As you can see in the following package-lock.jsonexample, webpack 4.28.1 defines a dependency on acorn with a requires set to ^5.6.2 , which resolved to the version 5.7.3 as you can see in the dependencies. (from the last time it was looked up)

...
"webpack": {
    "version": "4.28.1",
    ...
    "requires": {
        ...
        "acorn": "^5.6.2",
        ...
    "dependencies": {
        "acorn": {
            "version": "5.7.3",
            ...
        ...
    ...
...

The package-lock.json will update and change whenever you, an other dev or the build server executes npm install and a new version of a used package is available!

In such a large repository like the npm registry, things can fail, even if all the people try to stick to SemVer and don’t brake anything, in the end we are all human.
In our case, a referenced package was deleted by npm registry because it was vulnerable, and our build server broke. (because of our wrong setup of version definitions and npm install)

The right way

If we use npm ci it will only install the packages in the versions mentioned in the package-lock.json (under dependencies).
No magic updates of packages on the build server anymore.

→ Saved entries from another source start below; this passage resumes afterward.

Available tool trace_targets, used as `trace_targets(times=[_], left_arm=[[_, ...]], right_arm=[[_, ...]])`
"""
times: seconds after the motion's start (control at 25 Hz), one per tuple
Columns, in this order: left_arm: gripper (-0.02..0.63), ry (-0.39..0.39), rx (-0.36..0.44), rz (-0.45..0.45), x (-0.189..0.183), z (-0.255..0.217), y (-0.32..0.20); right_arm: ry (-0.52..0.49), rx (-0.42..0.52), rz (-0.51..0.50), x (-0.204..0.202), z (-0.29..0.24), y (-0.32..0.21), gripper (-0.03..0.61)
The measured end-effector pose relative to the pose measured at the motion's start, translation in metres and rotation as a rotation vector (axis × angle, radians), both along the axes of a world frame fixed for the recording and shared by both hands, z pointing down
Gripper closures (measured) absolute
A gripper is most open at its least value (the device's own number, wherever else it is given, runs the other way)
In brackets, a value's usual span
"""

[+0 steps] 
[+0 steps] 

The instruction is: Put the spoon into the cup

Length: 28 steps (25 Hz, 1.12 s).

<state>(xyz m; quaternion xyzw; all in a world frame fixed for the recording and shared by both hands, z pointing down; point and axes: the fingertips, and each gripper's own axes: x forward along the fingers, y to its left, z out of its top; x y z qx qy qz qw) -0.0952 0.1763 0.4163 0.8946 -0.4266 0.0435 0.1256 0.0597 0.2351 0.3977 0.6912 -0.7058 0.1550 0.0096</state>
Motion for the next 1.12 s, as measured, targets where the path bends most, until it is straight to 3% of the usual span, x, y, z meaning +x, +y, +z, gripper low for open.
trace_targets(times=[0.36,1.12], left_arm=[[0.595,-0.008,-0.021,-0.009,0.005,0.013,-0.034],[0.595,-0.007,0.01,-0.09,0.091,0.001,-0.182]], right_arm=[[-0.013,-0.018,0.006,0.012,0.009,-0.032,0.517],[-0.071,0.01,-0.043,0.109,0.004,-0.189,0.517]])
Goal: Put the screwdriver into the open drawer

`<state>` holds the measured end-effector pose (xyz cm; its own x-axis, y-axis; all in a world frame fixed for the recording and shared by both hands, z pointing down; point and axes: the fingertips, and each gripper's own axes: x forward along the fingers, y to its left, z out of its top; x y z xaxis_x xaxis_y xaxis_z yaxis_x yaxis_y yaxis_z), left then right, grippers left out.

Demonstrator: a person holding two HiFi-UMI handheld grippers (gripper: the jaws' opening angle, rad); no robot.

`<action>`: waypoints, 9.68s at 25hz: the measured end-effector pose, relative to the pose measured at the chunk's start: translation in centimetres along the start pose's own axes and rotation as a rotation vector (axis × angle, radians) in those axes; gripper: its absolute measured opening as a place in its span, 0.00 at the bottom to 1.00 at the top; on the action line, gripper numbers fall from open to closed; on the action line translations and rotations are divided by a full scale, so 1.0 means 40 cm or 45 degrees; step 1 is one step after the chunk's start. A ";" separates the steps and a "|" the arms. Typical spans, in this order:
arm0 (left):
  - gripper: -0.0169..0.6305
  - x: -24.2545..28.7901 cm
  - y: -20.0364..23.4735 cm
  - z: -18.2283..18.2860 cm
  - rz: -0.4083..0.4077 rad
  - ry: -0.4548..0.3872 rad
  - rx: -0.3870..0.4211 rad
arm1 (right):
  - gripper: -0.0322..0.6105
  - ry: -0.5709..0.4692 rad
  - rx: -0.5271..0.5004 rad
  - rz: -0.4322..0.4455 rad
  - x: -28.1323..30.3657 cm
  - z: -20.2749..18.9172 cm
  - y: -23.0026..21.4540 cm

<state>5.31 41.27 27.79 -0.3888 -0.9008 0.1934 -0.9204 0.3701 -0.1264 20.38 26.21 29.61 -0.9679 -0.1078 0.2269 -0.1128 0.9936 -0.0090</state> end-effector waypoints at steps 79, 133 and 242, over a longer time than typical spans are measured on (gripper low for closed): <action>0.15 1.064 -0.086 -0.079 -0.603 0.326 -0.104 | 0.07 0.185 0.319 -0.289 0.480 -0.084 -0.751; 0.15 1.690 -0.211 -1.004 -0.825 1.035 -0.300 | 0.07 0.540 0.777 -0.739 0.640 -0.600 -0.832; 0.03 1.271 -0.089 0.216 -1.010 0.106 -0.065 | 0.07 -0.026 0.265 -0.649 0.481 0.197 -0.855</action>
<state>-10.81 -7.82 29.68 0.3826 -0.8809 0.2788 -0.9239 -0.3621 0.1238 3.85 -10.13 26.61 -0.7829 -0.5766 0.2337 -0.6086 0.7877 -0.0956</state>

It’s that simple.

Just update your build task / build server / CI to execute npm ci instead of npm install.

What about development environments?

The same situation could also help on development environments. Especially if you work in a team with other developers, where they maybe don’t want to deal with node/npm stuff.

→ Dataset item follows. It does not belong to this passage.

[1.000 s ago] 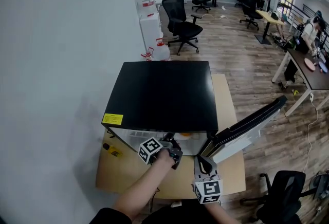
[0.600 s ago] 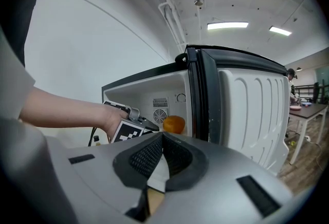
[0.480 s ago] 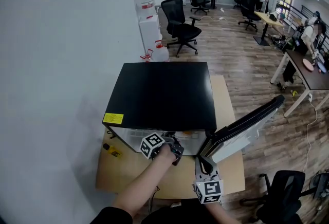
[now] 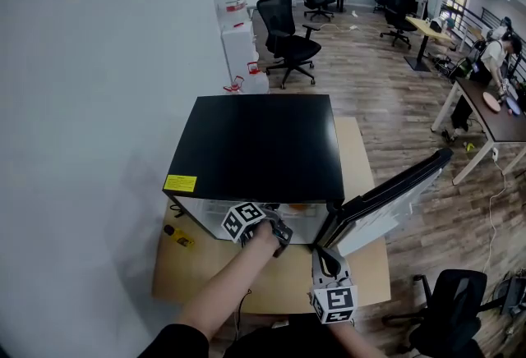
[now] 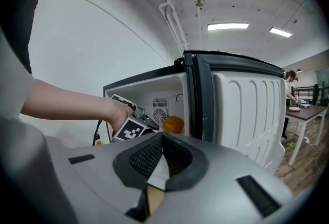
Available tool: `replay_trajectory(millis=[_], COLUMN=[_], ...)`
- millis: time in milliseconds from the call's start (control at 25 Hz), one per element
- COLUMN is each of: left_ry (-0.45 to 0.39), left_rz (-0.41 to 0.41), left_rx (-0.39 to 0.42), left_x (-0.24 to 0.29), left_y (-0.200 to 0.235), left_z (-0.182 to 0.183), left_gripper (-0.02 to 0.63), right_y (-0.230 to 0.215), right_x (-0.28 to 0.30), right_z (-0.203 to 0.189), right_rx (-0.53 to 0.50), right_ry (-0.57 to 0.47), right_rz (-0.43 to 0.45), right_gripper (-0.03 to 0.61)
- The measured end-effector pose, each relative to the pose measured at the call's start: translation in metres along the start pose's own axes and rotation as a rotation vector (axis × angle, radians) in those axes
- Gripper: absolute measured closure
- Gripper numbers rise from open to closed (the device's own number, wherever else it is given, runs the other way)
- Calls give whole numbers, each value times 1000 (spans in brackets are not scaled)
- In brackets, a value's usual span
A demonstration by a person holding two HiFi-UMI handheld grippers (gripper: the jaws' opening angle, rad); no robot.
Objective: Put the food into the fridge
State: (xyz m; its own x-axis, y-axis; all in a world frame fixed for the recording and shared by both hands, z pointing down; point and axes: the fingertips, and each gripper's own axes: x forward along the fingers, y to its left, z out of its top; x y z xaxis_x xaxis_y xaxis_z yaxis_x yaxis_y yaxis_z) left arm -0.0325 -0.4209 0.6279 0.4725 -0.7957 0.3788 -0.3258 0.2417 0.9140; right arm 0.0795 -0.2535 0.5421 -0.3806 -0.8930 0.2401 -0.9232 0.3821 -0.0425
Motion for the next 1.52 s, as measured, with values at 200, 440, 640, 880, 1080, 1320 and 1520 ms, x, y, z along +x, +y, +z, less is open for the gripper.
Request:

If the developers make a npm ci instead of an npm install everyone in the team will have the same versions of all the packages. This should mitigate further issues with any updated packages as it might happen with the install task.

Package updates

Now you can delegate the task for updating packages to a developer. Merge conflicts will not happen anymore / at least not that often. Of course you should do updates regularly and always check for vulnerabilities.
npm audit or other tools can help you here:

Merge conflicts

If I did understand correctly, one needs to merge the package.json only and then you can make a npm install to update the lock file again.
I also found out that there is a package which can help out further:

Have a look at npm-merge-driver — automatic merging of lockfiles

I did not yet try it out…

Challenges

There might be further challenges, depending on your workflows or setups. Please take care and take note for the following cases:

npm ci will take a bit longer, when it has to delete the node_modules
adding npm cito your “project open” might help other devs
what about switching branches?
make sure npm ci is not running too often (not on every local build) — maybe use build-if-changed or similar helpers
And for the future, keep an eye on tink

I am thinking about improving and automating the install for other devs in my team, but right now it still seems the best to simply do it manually.

Conclusion

So, now you should:

No random surprising fails anymore because of updated packages
Use npm ci , especially on build servers / CI
Know how the package-lock.jsonis used for
Understand behaviour and usage of npm install better
Understand why npm install will change the package-lock.json
Learned maybe also more about the semantical versions (SemVer)
Learned to lookup the documentation and follow the changes of new npm releases

I hope I could help anyone understanding npm install , npm ci and the npm package lock mechanisms better. Thanks for reading!

What do you think?

I would love to hear from you any feedback, improvements or corrections!

Currently we are still trying out the new workflow with npm ci. If the workflow will help in our company, we will see and learn!